Sosyal eğitim kurumlarından biri olarak fen öğretimine önemli katkılar sağlayan ve okullardaki eğitimi tamamlayan bilim ve teknoloji müzeleri, formal ve informal eğitim sistemi arasındaki akrabalığı işbirliğine dönüştürecek bir fırsat sağlamaktadır. Bunun yanı sıra bu müzelerin fen derslerine kıyasla daha fazla motivasyonu ve sosyal etkileşimi sağlayan, merakı uyandıran, öğrenmeye daha istekli durumlar ortaya çıkaran ve öğrencilere gerçek dünya nesneleri ile daha fazla etkileşimde bulunma imkanı sağlayan yerler olması da diğer avantajlarıdır (Ramey- Gassert, 1997; Chi-Chin, 1995).

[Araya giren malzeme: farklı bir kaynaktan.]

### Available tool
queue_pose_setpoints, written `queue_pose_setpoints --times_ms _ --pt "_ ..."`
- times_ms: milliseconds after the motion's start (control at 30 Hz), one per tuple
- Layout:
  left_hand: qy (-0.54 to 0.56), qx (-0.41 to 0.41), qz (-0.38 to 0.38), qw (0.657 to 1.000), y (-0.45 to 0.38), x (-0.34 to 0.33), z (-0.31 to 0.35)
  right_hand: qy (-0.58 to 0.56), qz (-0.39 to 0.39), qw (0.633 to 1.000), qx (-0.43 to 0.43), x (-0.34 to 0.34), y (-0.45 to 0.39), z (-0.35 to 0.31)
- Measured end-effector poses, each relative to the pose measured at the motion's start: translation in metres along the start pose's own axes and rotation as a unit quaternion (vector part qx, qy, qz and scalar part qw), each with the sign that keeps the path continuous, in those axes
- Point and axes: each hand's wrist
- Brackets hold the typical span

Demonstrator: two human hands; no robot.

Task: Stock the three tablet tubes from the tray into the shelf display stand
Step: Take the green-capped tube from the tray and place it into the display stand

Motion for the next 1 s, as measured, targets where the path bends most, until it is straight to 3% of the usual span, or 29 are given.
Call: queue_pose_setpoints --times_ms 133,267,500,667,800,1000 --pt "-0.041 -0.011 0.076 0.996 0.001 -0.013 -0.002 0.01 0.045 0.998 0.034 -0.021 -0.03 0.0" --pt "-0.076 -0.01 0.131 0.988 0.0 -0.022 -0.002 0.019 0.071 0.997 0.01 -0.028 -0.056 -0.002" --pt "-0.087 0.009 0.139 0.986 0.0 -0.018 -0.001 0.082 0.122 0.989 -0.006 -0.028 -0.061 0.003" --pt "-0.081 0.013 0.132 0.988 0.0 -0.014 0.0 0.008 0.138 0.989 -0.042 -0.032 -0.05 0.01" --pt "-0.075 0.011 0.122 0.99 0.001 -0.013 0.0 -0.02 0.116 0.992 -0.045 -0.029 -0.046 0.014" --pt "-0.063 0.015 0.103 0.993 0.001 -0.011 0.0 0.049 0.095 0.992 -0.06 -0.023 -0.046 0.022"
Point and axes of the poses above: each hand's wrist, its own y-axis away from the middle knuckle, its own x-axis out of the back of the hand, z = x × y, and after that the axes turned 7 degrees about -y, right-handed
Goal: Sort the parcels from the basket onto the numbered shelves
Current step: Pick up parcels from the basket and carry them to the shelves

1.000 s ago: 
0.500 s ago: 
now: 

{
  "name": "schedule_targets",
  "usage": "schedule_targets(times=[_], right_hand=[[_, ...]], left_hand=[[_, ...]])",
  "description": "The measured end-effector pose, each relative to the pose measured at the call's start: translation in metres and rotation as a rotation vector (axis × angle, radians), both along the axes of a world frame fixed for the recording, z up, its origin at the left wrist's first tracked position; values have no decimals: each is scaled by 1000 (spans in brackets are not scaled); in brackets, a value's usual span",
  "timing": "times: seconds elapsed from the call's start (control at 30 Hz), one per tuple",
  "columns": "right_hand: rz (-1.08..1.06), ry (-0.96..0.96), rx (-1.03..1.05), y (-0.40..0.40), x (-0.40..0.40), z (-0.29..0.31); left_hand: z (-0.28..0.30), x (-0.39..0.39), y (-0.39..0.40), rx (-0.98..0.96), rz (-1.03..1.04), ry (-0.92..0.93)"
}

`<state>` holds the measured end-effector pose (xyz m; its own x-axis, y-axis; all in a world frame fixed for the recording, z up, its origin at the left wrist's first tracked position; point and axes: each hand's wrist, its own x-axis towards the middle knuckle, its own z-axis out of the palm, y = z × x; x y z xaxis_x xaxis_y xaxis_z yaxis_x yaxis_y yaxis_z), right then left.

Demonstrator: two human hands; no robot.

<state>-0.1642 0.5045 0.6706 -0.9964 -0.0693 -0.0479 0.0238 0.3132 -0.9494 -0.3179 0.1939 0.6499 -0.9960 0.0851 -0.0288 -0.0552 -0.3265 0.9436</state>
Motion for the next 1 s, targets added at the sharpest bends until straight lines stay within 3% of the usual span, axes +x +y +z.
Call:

Günümüzdeki bilim ve teknoloji müzeleri artık ziyaretçilerin özgürce keşfetmelerine, kendi kendilerine gezmelerine ve öğrenmelerine, gruplar ile etkileşerek ve iletişim kurarak deneyimlerini paylaşmalarına izin vermektedir. Bu şekilde düzenlenen sergiler ve eğitim programları ile özellikle öğrenciler ellerini ve mantıklarını kullanmakta, dünya ile etkileşim içinde olmakta, işbirliği içerisinde çalışarak sonuçlara ulaşmakta, tartışmakta, gözlemler yapmakta, deneyimler kazanmakta ve anlama kapasitelerini arttırmaktadırlar. Sonuç itibariyle müzeler

çocukların hem bilişsel hem de sosyal olarak bilgilerini yapılandırdıkları mekanlar olarak karşımıza çıkmaktadır (Rapp, 2005; Livingstone, Pedretti and Soren, 2001; Barshinger and Ann, 1998).